- Work instructions: What needs reproducing is the run of lines in the data below starting at the line with "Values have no" and ending at the line with "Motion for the", both ends included. Copy it exactly, without pictures, and add nothing.

- Material provided:
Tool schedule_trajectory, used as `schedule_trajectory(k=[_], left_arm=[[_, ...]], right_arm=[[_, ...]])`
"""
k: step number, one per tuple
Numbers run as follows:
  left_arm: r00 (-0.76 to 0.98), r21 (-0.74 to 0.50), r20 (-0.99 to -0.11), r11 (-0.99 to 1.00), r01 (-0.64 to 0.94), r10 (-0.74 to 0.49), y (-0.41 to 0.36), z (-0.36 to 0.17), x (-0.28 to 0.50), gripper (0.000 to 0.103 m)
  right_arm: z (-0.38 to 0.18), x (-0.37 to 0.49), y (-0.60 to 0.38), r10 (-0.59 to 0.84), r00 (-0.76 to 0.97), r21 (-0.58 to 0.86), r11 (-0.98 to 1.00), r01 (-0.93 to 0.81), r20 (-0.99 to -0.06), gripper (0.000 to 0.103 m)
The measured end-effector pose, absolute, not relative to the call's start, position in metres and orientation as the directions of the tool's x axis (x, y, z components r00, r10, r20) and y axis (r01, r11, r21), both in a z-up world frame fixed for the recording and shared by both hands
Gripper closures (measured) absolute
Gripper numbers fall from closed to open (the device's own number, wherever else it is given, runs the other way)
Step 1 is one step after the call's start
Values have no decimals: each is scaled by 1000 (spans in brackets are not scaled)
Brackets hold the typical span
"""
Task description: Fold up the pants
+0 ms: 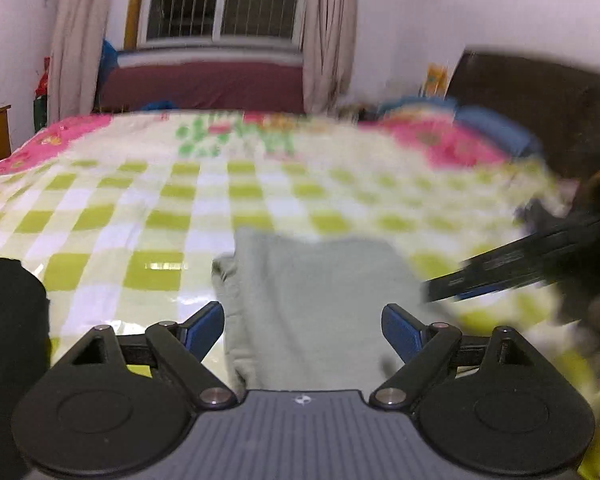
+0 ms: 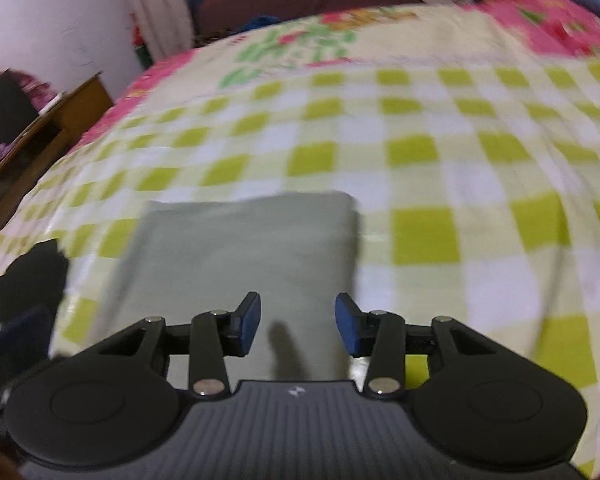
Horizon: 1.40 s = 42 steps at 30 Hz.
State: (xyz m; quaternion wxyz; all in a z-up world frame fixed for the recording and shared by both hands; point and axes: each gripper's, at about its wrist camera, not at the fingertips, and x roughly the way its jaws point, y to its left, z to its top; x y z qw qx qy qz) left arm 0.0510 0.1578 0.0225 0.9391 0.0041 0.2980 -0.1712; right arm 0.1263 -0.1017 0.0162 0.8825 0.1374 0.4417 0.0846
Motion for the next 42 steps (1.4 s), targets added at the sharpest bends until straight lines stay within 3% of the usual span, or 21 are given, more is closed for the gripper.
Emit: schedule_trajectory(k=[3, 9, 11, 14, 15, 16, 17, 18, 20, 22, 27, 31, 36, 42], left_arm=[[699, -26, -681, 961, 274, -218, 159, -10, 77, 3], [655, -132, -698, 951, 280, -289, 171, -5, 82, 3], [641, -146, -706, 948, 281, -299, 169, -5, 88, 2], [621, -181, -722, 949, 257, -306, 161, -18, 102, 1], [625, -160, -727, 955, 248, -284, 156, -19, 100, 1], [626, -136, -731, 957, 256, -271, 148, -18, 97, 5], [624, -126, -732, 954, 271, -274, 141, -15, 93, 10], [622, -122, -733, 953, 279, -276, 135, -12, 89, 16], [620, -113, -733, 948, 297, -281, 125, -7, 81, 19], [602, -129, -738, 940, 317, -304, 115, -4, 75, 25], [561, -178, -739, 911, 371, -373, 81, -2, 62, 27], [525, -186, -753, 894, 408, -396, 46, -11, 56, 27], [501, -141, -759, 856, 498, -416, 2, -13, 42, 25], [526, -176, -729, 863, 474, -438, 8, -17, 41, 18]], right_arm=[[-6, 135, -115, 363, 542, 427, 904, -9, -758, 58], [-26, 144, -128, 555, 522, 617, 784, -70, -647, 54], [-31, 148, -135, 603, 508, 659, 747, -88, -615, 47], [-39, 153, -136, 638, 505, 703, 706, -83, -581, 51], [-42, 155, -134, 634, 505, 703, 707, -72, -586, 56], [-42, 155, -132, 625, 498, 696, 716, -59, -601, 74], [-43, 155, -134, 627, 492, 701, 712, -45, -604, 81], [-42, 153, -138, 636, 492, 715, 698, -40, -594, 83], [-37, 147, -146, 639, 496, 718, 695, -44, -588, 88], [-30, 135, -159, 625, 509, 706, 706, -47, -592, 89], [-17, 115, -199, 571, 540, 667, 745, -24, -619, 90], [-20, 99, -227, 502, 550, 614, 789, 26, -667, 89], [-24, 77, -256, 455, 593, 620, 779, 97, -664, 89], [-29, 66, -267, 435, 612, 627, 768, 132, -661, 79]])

- Response to the task:
Values have no decimals: each is scaled by 1000 (spans in brackets are not scaled)
Brackets hold the typical span
"""
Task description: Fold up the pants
+0 ms: 
+0 ms: 
Horizon: 1.40 s = 42 steps at 30 Hz.
State: (xyz m; quaternion wxyz; all in a z-up world frame fixed for the recording and shared by both hands; point and axes: each gripper's, at about its wrist camera, not at the fingertips, and x roughly the way its jaws point, y to its left, z to its top; x y z qw qx qy qz) left arm 0.0510 0.1578 0.0225 0.9391 0.0041 0.2980 -0.1712; right arm 0.1263 -0.1017 0.0162 0.8825 0.1374 0.4417 0.0846
Motion for the next 42 steps (1.4 s), targets added at the sharpest bends until straight lines stay within 3% of the usual span, or 21 are given, more is closed for the gripper.

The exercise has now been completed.